Ralph: el demoledor

Crítica de Diego Faraone - Denme celuloide

Disney en ascenso

Hacer un reporte de las últimas novedades en cuanto a los gigantes de la animación se está pareciendo cada vez más a redactar una crónica deportiva. Que Pixar anotó con Valiente, que Dreamworks hace un buen rato que no juega un buen partido, que a veces surgen empresas de animación de las que apenas sabíamos algo y que relucen con jugadas espectaculares -Laika con Paranorman, Industrial Light & Magic con Rango-. En este tren de crónica informativa, conviene llamar la atención sobre la constancia y la altura con la que Disney viene jugando últimamente. Si La princesa y el sapo ya superaba la media de la animación infantil, Enredados lo hacía por varias cabezas, y esta Ralph el demoledor probablemente sea la mejor película que Disney (sin Pixar) haya logrado en décadas. Si hoy conviene encumbrar a dos empresas de animación estadounidenses, éstas serían Pixar y Disney en ese orden, quedando relegada Dreamworks a un -inestable- tercer lugar.

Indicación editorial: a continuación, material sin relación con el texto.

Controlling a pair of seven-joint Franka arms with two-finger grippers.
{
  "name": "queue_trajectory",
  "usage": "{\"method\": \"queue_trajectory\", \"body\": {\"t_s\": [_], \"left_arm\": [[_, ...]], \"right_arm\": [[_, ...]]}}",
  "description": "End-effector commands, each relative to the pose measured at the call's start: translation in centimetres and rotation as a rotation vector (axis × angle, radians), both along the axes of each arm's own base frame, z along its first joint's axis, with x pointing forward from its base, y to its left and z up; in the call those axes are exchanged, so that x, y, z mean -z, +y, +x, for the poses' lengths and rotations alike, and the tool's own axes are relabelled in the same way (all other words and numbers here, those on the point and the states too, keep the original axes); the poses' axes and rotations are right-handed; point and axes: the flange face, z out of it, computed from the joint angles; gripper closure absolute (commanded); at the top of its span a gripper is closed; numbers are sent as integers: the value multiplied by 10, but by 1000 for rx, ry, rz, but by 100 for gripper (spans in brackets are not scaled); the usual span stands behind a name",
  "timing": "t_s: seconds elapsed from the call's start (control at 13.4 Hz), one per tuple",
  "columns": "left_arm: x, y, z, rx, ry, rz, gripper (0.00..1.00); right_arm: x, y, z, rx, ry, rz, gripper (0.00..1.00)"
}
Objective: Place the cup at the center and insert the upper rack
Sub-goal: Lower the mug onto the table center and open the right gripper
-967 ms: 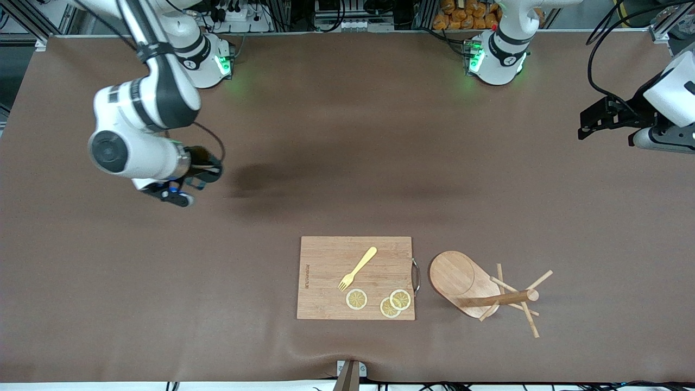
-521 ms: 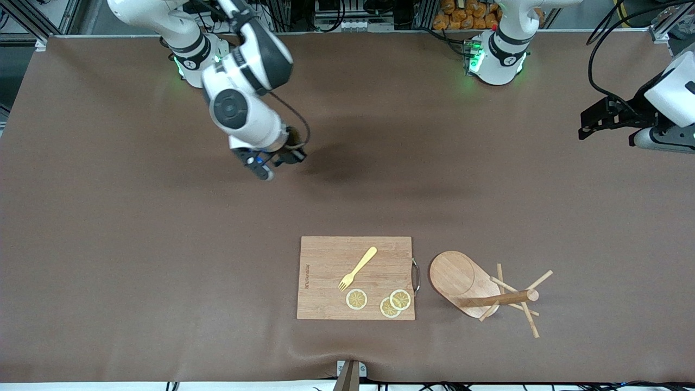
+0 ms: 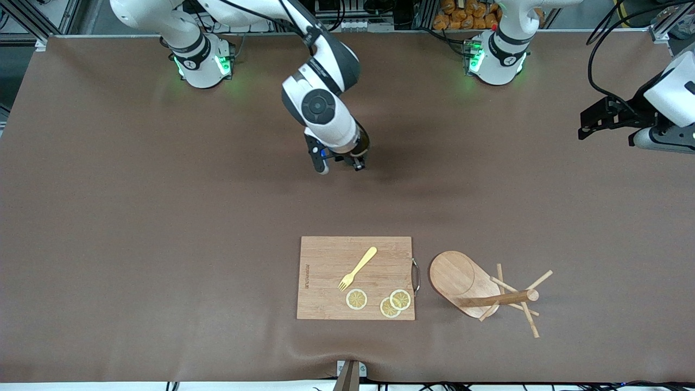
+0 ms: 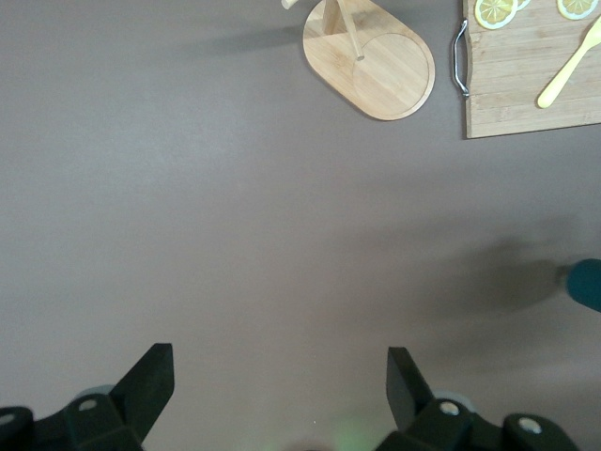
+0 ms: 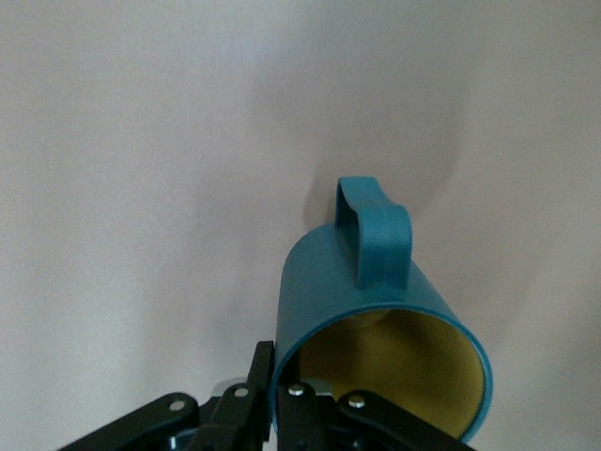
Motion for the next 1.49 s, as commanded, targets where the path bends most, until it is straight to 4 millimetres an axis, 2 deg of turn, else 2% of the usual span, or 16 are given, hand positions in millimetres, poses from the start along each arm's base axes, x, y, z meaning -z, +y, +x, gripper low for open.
{"method": "queue_trajectory", "body": {"t_s": [0.0, 0.22, 0.45, 0.6, 0.67, 0.74, 0.82, 0.89, 1.04, 1.26, 1.41], "left_arm": [[-1, 2, 0, 14, 0, -22, 0], [0, 2, 0, 14, 3, -20, 0], [1, 2, 0, 14, 6, -17, 0], [0, 0, -1, 17, 6, -16, 0], [1, 0, -1, 17, 7, -15, 0], [2, 2, 0, 14, 10, -13, 0], [4, 3, 1, 12, 13, -12, 0], [6, 5, 2, 9, 16, -10, 0], [9, 5, 4, -6, 21, -1, 0], [11, -10, 2, 19, 30, 27, 0], [8, -8, 2, 12, 25, 16, 0]], "right_arm": [[6, 6, 15, 116, 3, 11, 100], [22, 15, 4, 120, 13, -5, 100], [35, 17, 3, 127, 7, -10, 100], [35, 15, 5, 128, 9, -11, 100], [35, 15, 4, 124, 9, -12, 90], [35, 13, 6, 127, 10, -13, 55], [36, 16, 3, 121, 11, -15, 1], [32, 14, 5, 124, 11, -12, 0], [10, 15, 10, 113, 41, -17, 0], [-35, -1, 39, 97, 146, -59, 0], [-86, -27, 64, 98, 163, -46, 0]]}}
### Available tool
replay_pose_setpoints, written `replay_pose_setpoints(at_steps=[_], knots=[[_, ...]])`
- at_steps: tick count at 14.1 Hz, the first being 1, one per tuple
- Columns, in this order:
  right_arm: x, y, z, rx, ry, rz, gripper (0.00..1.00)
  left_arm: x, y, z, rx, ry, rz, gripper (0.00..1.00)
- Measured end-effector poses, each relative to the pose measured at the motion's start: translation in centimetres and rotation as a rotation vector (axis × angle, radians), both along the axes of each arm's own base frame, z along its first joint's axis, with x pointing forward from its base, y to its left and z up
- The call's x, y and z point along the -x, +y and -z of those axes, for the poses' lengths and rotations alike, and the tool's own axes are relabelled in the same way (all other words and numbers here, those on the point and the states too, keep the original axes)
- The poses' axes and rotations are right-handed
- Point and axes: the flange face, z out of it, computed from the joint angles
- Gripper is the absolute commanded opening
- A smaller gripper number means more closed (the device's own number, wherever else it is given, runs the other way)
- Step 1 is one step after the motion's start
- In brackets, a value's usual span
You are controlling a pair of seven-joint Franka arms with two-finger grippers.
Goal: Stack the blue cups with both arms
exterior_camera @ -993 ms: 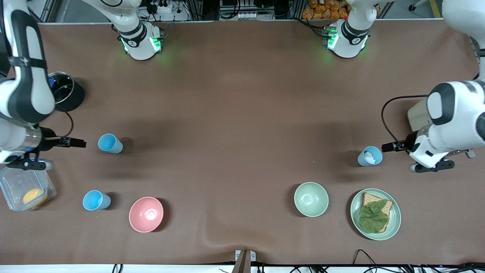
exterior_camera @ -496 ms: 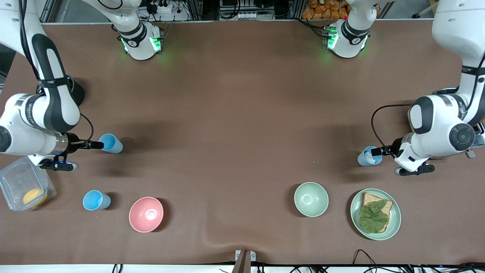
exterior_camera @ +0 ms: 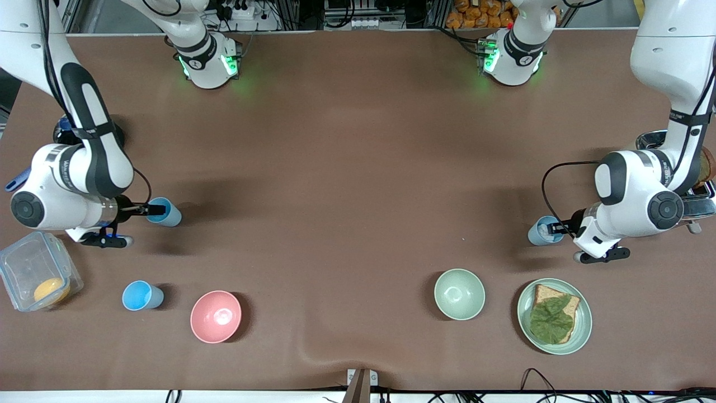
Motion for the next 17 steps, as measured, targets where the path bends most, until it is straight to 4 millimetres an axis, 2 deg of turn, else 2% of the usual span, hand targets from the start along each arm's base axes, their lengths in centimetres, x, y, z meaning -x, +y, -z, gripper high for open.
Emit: replay_pose_setpoints(at_steps=[1,2,3,4,5,8,10,12,15,17], knots=[[0.1,0.0,0.4,0.0,0.0,0.0,1.0,-0.1,-0.2,-0.1,0.001,-0.003,0.004,0.0],[0.2,0.0,0.7,0.0,-0.004,0.0,0.73,-0.2,-0.5,-0.3,0.002,-0.007,0.007,0.0],[0.3,0.0,1.0,0.001,-0.01,0.0,0.3,-0.4,-0.8,-0.5,0.004,-0.013,0.012,0.0],[0.3,0.0,1.4,0.002,-0.017,0.0,0.06,-0.6,-1.3,-1.0,0.008,-0.022,0.02,0.0],[0.3,0.0,1.7,0.003,-0.02,0.0,0.0,-0.8,-2.4,-1.8,0.016,-0.034,0.036,0.0],[0.3,0.0,2.1,0.002,-0.021,-0.001,0.0,-1.4,-7.2,-5.9,0.049,-0.053,0.082,0.0],[0.3,0.0,2.1,0.001,-0.023,-0.005,0.0,-1.9,-11.4,-9.7,0.069,-0.052,0.074,0.0],[0.0,0.0,1.7,-0.008,-0.035,-0.04,0.0,-1.5,-16.4,-12.2,0.093,-0.055,0.058,0.0],[-0.5,-1.0,-0.7,-0.019,-0.065,-0.081,0.0,0.6,-23.7,-12.0,0.098,-0.025,0.037,0.0],[-0.6,-1.3,-3.5,-0.024,-0.049,-0.079,0.0,2.9,-29.7,-11.2,0.083,0.001,-0.004,0.0]])
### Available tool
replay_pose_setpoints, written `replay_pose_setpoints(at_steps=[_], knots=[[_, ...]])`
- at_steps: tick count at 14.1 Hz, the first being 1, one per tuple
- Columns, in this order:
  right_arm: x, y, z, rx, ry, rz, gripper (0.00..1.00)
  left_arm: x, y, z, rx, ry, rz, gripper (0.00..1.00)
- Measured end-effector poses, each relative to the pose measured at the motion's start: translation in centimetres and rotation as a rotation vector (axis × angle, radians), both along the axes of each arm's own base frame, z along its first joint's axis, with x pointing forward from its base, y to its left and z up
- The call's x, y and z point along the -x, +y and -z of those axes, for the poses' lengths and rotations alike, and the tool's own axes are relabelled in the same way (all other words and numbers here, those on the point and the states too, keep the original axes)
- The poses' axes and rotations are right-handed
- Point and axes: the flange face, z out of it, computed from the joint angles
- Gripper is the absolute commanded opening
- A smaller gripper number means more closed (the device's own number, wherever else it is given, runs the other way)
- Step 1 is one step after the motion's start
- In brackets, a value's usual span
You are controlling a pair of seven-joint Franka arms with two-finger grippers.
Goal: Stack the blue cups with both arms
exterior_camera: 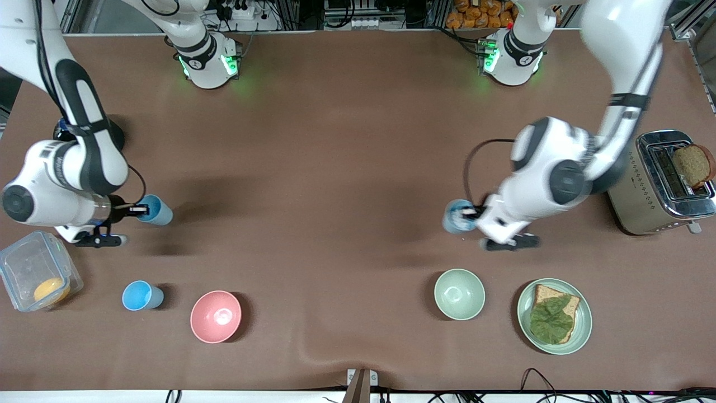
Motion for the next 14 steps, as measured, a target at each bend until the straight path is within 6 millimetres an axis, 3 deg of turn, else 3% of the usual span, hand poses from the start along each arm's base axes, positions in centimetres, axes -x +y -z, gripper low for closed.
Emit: replay_pose_setpoints(at_steps=[2,4,7,11,14], knots=[[-0.5,0.5,-3.5,-0.023,0.025,0.004,0.0,2.4,-5.8,1.1,-0.006,0.006,-0.081,0.0],[-1.5,1.5,-7.1,-0.055,0.029,0.013,0.0,4.2,-10.3,2.5,0.02,-0.015,-0.115,0.0],[-3.0,4.8,-11.2,-0.049,0.037,0.051,0.0,7.2,-15.0,5.7,0.024,0.01,-0.127,0.0],[-3.8,12.7,-12.5,0.007,0.039,0.112,0.0,11.1,-20.1,8.5,0.035,0.025,-0.149,0.0],[-3.7,15.9,-12.6,-0.027,0.053,0.177,0.0,12.6,-22.0,9.7,0.041,0.027,-0.168,0.0]])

El gran John Lasseter -director de la trilogía Toy Story- apadrina aquí desde la producción, y su influencia es notoria. Como en la mayoría de las películas de Pixar, nos encontramos con un universo fantástico paralelo y, en cierto modo, subordinado al nuestro. Ralph es el villano de un videojuego de antaño a quien desde hace décadas le fue adjudicada la misma rutina: esperar la llegada de un jugador y su moneda -en Uruguay jugábamos con fichas-, demoler un edificio y hostigar al héroe Félix el reparador. Pero está harto de que este último se lleve todo el reconocimiento, de ser excluido y discriminado por sus colegas de videojuego. Por las noches, la casa de juegos electrónicos cierra, los personajes descansan y, a través de los cables de la electricidad confluyen en una central en la que interactúan, conversan, se desahogan. El problema surge cuando, colmada su paciencia, Ralph decide irse temporalmente a otro videojuego para obtener una medalla y demostrarle a sus pares que él es capaz de grandes cosas. Con esta acción rebelde, casi infantil, Ralph amenaza el orden establecido, poniendo en riesgo a los suyos y a personajes de videojuegos aledaños.

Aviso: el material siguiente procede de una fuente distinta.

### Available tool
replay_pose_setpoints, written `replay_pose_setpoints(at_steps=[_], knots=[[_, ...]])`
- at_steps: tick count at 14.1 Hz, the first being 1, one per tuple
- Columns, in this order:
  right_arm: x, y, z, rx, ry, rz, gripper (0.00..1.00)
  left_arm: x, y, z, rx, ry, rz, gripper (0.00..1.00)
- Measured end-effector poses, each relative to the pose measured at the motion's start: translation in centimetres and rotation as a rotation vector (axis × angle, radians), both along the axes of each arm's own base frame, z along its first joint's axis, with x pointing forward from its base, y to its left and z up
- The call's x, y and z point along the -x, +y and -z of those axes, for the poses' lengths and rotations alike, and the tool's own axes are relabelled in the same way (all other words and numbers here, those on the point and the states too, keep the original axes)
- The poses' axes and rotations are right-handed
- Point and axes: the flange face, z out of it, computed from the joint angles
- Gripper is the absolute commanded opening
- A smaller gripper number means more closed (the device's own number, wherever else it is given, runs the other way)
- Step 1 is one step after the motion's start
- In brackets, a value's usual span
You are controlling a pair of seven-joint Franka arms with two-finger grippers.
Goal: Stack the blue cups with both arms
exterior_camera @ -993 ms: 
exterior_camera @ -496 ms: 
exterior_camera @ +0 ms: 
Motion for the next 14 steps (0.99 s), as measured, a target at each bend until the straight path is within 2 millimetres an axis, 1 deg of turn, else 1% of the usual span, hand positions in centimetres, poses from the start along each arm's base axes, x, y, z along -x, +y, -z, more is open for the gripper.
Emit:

La construcción de la anécdota es notable; al mismo tiempo que termina de presentarse un micromundo comienza a introducirse uno nuevo; el personaje cambia varias veces de juego, a cada cual más llamativo. Una instancia viril, de robots armados destruyendo millares de insectos gigantes se alterna con uno de carreras en un universo chillón, de golosinas multicoloridas. Los personajes son sumamente entrañables -especialmente el mismo Ralph, así como Vanellope, otra marginada que encuentra por su camino y con la que conforma una pareja dispareja bellísima- y el villano es brillante, de gran parecido con Lotso, el oso resentido de Toy Story 3, uno de esos tipos aparentemente amables y conciliadores que esconden dimensiones terribles.
A nivel alegórico, hay mucho en lo que pensar a partir de este universo de reglas aparentemente rígidas e inviolables, y de amenazas de colapso universal para el que se atreva a romperlas. Por fortuna la película nos enseña que estas normas no son tan inviolables, que no hay tanto drama en atravesarlas, y que a veces hacerlo se vuelve estrictamente necesario.